- Born: Michael Taiwo Akinkunmi 10 May 1936 Abeokuta, Colony and Protectorate of Nigeria
- Died: 29 August 2023 (aged 87) Ibadan, Oyo State, Nigeria
- Other names: Michael
- Occupations: Electrical engineer, retired Nigerian civil servant
- Years active: 1958–2023

= Taiwo Akinkunmi =

Nigerian civil servant (1936–2023)

Michael Taiwo Akinkunmi OFR (10 May 1936 – 29 August 2023) was a Nigerian civil servant who was best known for designing Nigeria's national flag. He was commonly referred to as Mr. Flag Man.

== Early life and career ==
Michael Taiwo Akinkunmi was born in Ibadan, of Yoruba origin, the older of a set of twins. He lived with his father until he was 8 years old before he relocated to the Northern part of Nigeria. He began his early education in the North. After his father's retirement, he came down to the West and was re-enrolled at Baptist Day School, Idi-Ikan in Ibadan. He finished from Baptist Day School Idi-kan in 1949, and proceeded to Ibadan Grammar School (IGS) in 1950 where he enjoyed a very good education.

Akinkunmi left IGS in 1955 and took an appointment as an agriculturist at the Western Region Secretariat in Ibadan as a civil servant. He would then work some years before gaining admission to the Norwood Technical College, currently known as Lambeth College in London where he studied electrical engineering. While studying there, he designed the Nigerian Flag. He returned to Nigeria in 1963 and went back to the agricultural department at the secretariat in Ibadan to continue where he stopped. He worked as a civil servant until 1994, when hired as Assistant Superintendent of Agriculture. He was honoured as an Officer of the Order of the Federal Republic (OFR) and honorary life presidential adviser on 29 September 1994 at the Abuja Conference Centre.

== Designing Nigeria's national flag ==
Akinkunmi entered the competition which he came across in a library. In his own words, "I took details of what is [to be] expected to design a flag that would be used by a country that was about to witness [its] independence. I took part in the competition and my design was selected as the best in the year 1958." In 2021, Akinkunmi unveiled the world’s largest national flag in Ibadan, the Oyo state capital.

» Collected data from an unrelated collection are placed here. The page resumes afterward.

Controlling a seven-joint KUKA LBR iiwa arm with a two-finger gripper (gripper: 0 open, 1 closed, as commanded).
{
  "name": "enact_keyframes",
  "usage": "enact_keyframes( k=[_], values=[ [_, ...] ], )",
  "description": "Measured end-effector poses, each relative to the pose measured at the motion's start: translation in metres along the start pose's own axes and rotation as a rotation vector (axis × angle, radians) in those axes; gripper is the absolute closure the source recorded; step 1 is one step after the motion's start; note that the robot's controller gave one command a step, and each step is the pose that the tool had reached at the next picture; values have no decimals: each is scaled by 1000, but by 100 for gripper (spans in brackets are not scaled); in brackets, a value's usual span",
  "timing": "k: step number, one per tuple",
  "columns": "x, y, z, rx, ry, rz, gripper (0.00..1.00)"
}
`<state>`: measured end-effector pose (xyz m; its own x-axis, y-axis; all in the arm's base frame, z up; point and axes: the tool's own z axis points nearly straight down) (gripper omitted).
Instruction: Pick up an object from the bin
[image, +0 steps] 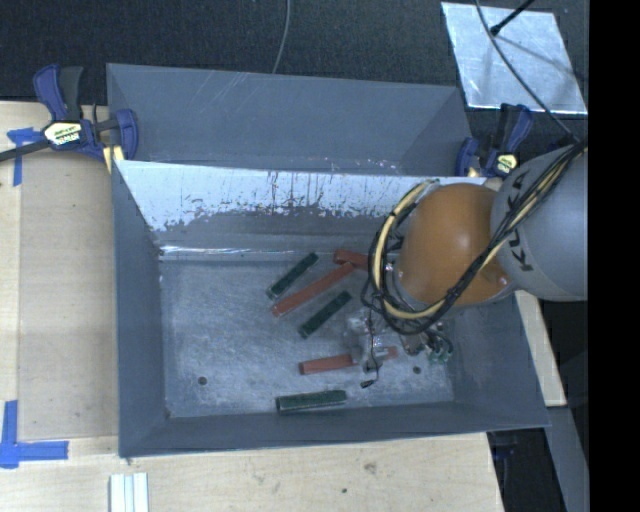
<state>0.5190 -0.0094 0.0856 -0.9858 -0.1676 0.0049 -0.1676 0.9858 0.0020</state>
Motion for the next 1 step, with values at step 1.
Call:
enact_keyframes(
  k=[1],
  values=[
    [0, 13, -20, 2, -14, 151, 100]
  ],
)
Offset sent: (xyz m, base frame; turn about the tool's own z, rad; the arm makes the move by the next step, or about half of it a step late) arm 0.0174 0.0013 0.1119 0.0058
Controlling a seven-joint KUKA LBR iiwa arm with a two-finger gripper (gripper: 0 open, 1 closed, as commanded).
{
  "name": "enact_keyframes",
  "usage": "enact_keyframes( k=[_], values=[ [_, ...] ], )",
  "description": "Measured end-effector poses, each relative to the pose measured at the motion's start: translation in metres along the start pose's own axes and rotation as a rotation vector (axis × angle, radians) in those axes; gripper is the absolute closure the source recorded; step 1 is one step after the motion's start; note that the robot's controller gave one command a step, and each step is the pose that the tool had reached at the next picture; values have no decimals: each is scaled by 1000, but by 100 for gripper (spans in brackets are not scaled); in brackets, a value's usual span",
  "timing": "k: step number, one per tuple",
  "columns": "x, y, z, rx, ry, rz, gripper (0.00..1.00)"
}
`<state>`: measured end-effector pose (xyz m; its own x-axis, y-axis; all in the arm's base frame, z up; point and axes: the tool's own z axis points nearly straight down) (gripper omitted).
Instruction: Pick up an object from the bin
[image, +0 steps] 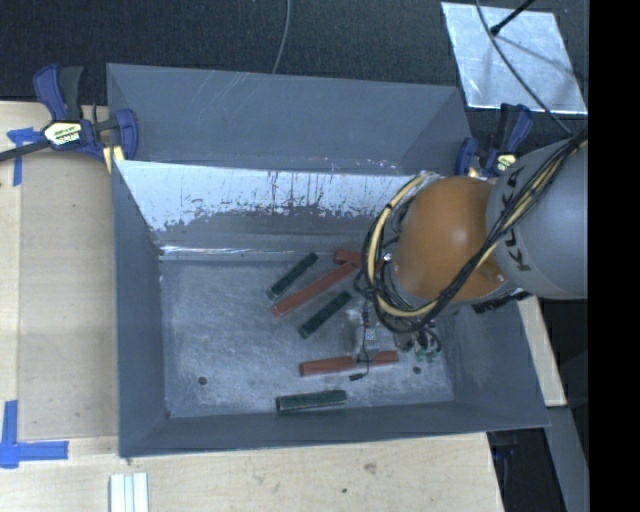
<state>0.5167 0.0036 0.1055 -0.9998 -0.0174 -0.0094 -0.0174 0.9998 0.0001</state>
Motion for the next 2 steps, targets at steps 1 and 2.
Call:
enact_keyframes(
  k=[1, 2],
  values=[
    [-13, -7, -80, 0, 5, -154, 100],
    [-14, -8, -112, 0, 6, -191, 0]
  ],
)
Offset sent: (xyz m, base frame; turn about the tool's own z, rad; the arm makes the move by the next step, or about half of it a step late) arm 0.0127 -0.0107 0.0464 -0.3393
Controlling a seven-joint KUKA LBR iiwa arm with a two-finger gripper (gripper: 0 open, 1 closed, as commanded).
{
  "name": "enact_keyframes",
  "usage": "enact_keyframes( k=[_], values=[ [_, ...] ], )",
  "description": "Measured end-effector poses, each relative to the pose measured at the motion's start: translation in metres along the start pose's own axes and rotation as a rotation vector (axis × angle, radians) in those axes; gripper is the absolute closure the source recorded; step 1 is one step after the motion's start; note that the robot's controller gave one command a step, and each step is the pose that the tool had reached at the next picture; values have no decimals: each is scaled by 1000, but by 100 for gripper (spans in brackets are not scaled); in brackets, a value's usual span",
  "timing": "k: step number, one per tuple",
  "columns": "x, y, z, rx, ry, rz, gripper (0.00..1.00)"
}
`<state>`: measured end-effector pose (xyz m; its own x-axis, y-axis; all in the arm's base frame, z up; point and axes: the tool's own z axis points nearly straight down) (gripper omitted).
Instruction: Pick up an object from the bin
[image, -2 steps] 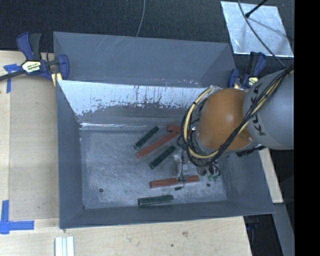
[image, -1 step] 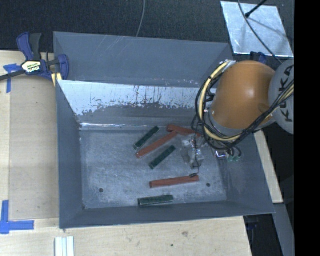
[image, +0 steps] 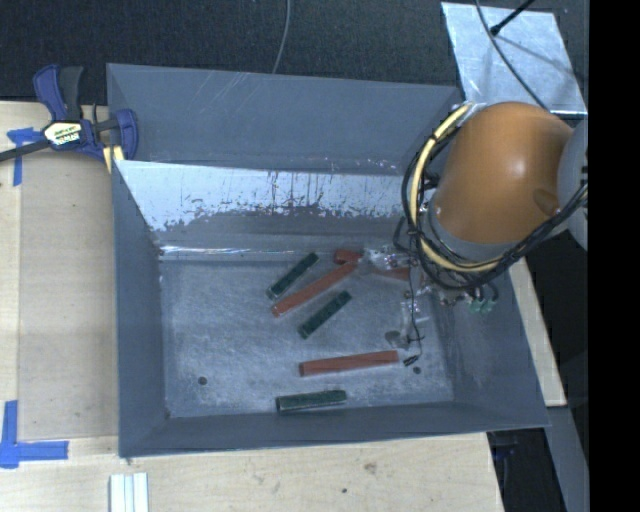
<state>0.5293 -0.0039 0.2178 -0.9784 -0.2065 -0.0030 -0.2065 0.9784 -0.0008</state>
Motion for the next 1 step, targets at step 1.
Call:
enact_keyframes(
  k=[1],
  values=[
    [-12, 0, 55, 2, -9, -23, 0]
  ],
)
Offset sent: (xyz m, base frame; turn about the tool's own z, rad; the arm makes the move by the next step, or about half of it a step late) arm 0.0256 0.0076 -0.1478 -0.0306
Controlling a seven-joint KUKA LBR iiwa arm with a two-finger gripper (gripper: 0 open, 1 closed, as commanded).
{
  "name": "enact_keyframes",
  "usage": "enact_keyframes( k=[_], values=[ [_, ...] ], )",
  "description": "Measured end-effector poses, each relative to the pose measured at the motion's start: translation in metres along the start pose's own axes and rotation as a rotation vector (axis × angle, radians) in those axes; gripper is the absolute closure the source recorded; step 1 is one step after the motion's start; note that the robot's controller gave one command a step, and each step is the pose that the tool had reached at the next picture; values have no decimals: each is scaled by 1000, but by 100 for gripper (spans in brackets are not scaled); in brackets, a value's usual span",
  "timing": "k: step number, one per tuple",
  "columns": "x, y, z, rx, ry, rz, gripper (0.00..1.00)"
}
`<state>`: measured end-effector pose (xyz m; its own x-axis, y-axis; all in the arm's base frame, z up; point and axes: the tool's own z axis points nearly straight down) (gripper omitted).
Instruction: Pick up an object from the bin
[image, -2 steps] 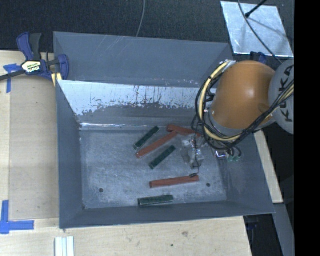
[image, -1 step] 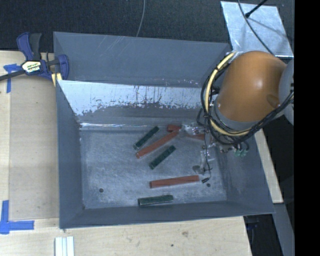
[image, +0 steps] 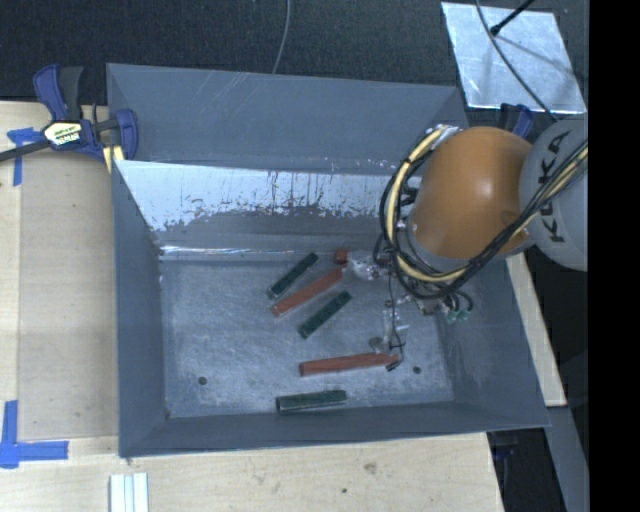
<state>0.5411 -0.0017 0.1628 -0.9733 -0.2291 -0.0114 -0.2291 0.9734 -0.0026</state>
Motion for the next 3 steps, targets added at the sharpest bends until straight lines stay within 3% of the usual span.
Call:
enact_keyframes(
  k=[1, 2, 3],
  values=[
    [-12, 1, 76, -1, 4, -5, 0],
    [-7, 25, 89, -2, 5, 56, 100],
    [-6, 25, 90, -2, 8, 57, 0]
  ],
)
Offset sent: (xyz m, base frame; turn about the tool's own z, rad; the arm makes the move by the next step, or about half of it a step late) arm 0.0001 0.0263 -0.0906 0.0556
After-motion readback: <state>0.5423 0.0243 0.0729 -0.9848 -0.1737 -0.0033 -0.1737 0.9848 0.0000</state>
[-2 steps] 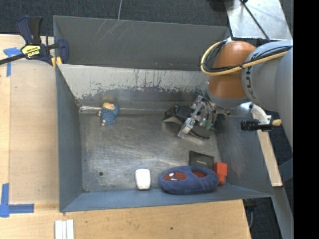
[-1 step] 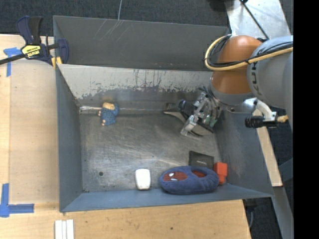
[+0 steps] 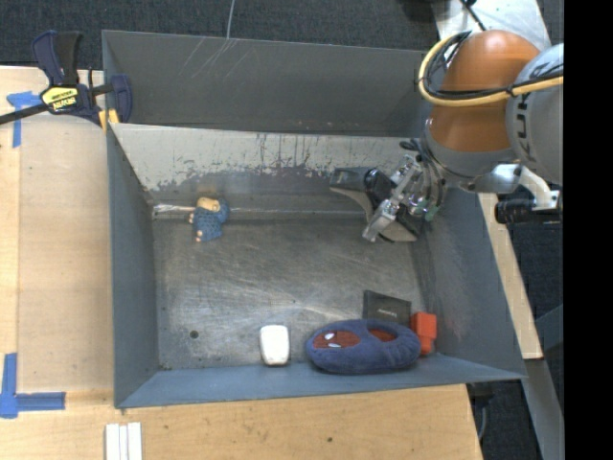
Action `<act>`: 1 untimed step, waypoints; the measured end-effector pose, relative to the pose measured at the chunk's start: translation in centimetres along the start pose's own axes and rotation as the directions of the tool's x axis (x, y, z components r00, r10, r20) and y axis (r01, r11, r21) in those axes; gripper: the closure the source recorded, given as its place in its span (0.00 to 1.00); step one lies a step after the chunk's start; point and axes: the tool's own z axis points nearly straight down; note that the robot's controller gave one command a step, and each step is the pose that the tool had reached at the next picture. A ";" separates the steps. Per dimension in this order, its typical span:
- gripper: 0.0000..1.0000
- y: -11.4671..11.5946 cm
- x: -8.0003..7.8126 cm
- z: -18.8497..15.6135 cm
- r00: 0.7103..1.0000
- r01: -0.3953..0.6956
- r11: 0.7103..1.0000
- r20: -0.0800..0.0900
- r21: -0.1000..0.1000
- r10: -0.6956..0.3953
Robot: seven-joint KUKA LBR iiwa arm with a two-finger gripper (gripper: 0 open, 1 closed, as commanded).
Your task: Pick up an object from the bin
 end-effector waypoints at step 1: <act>1.00 -0.1 0.0 -2.7 1.000 0.003 1.000 -0.003 0.002 -0.003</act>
Offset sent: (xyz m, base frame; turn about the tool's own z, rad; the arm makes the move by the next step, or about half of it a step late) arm -0.0002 0.0000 0.0281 0.0000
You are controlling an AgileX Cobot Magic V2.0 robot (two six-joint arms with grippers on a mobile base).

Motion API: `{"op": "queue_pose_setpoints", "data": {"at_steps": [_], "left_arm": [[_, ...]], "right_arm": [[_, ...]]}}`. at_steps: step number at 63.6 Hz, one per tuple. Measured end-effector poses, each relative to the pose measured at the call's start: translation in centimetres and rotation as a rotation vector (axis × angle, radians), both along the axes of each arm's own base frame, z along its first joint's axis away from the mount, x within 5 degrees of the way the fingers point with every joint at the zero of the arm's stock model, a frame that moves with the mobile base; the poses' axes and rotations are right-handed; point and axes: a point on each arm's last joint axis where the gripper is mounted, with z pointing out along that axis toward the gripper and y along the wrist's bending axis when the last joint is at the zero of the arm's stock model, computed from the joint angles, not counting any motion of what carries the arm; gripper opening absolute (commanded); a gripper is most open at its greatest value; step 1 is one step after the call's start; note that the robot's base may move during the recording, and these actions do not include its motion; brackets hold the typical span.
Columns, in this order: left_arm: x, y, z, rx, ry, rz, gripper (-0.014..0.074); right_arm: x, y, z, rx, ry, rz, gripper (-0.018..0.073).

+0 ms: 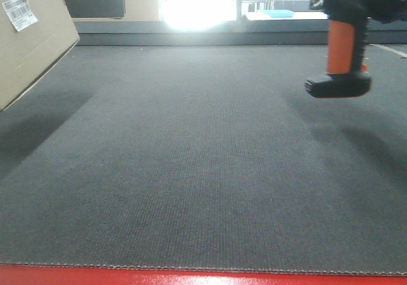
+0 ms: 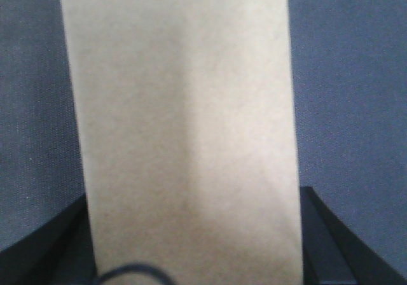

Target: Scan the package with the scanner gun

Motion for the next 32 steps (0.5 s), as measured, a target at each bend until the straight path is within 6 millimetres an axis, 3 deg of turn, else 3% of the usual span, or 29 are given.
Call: {"op": "queue_pose_setpoints", "data": {"at_steps": [32], "left_arm": [[0.0,0.0,0.0,0.0,0.0,0.001,-0.0111]], "right_arm": [[1.3,-1.3,-1.7,-0.023,-0.003,-0.023,-0.0154]]}}
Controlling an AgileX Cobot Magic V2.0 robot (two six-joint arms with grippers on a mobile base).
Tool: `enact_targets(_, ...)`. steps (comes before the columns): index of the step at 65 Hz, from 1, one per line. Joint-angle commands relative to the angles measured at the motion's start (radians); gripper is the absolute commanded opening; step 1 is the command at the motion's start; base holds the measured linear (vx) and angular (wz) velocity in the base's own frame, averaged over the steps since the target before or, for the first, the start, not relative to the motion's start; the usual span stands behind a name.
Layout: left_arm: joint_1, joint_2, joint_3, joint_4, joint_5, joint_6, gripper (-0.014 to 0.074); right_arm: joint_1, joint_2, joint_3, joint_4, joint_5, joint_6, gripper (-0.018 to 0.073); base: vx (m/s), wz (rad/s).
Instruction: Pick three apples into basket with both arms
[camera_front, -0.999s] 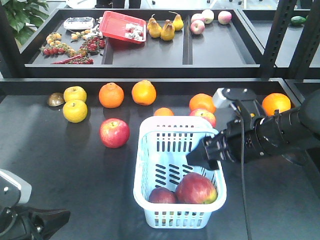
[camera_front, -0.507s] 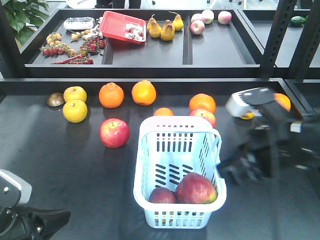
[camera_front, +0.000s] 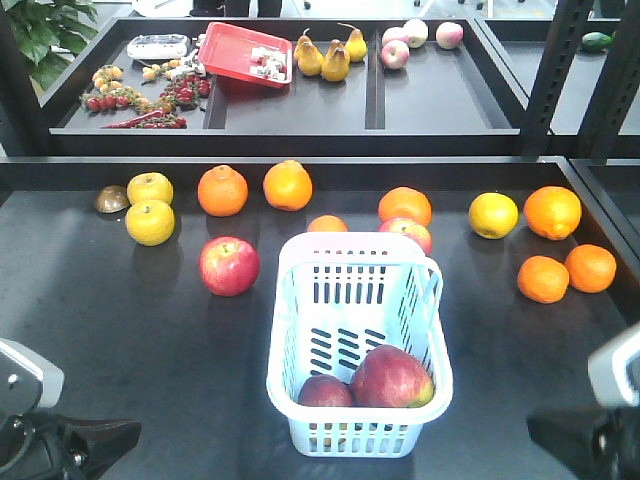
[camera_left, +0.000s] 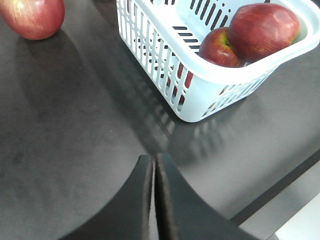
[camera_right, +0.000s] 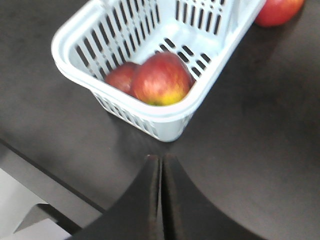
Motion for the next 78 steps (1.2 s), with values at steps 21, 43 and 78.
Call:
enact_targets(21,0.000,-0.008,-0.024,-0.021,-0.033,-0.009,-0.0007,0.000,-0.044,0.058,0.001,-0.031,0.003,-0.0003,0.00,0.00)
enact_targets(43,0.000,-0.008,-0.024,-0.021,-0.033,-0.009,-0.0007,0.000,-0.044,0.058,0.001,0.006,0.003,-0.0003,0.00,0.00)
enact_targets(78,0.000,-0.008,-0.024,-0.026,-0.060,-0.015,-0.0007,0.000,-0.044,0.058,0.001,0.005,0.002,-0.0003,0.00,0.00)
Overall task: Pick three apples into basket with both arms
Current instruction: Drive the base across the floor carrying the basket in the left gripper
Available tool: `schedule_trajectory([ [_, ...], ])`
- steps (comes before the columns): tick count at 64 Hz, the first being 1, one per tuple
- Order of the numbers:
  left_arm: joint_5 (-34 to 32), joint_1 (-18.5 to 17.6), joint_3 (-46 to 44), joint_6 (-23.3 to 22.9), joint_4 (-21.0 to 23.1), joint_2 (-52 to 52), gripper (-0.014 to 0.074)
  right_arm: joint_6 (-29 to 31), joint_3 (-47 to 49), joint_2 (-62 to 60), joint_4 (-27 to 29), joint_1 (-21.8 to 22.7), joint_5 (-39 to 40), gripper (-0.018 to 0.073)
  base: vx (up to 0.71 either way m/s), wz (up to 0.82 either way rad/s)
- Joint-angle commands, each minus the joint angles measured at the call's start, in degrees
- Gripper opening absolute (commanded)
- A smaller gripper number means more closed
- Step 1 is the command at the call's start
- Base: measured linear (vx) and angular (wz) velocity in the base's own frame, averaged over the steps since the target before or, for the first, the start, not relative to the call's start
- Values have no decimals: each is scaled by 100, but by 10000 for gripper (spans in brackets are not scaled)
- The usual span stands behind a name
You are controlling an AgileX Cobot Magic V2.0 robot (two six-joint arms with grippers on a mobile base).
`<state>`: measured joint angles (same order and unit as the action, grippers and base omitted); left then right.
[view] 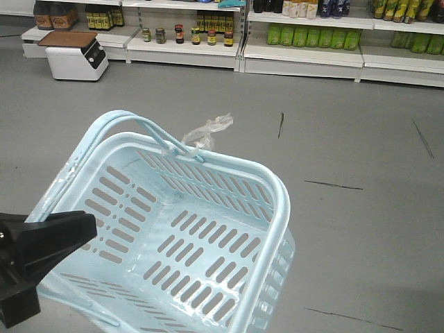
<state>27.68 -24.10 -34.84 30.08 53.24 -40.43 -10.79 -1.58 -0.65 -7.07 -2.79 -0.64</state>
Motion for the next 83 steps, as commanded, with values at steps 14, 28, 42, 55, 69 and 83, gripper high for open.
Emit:
schedule_trajectory([
  [14,-315,-26,-171,0,263,33,-7,27,-38,-71,-38,-11,424,-5,26,-13],
  [28,-315,-26,-171,0,263,33,-7,27,-38,-71,-38,-11,424,-5,26,-13],
  [42,-315,-26,-171,0,263,33,-7,27,-38,-71,-38,-11,424,-5,26,-13],
  [55,-315,-26,-171,0,263,33,-7,27,-38,-71,-38,-11,424,-5,26,-16],
  [69,-315,-26,-171,0,263,33,-7,27,-38,-71,-38,-11,424,-5,26,-23],
  [83,-315,-26,-171,0,263,33,-7,27,-38,-71,-38,-11,424,-5,26,-33],
])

Akinkunmi's Original design
Final design

== Personal life and death ==
Akinkunmi was married with a wife and had children. He died on 29 August 2023, at the age of 87 after a brief illness. Despite promises by the federal government to hold a state funeral for him, no such ceremony was held, and the Oyo State government decided instead to help arrange the funeral scheduled in September 2024.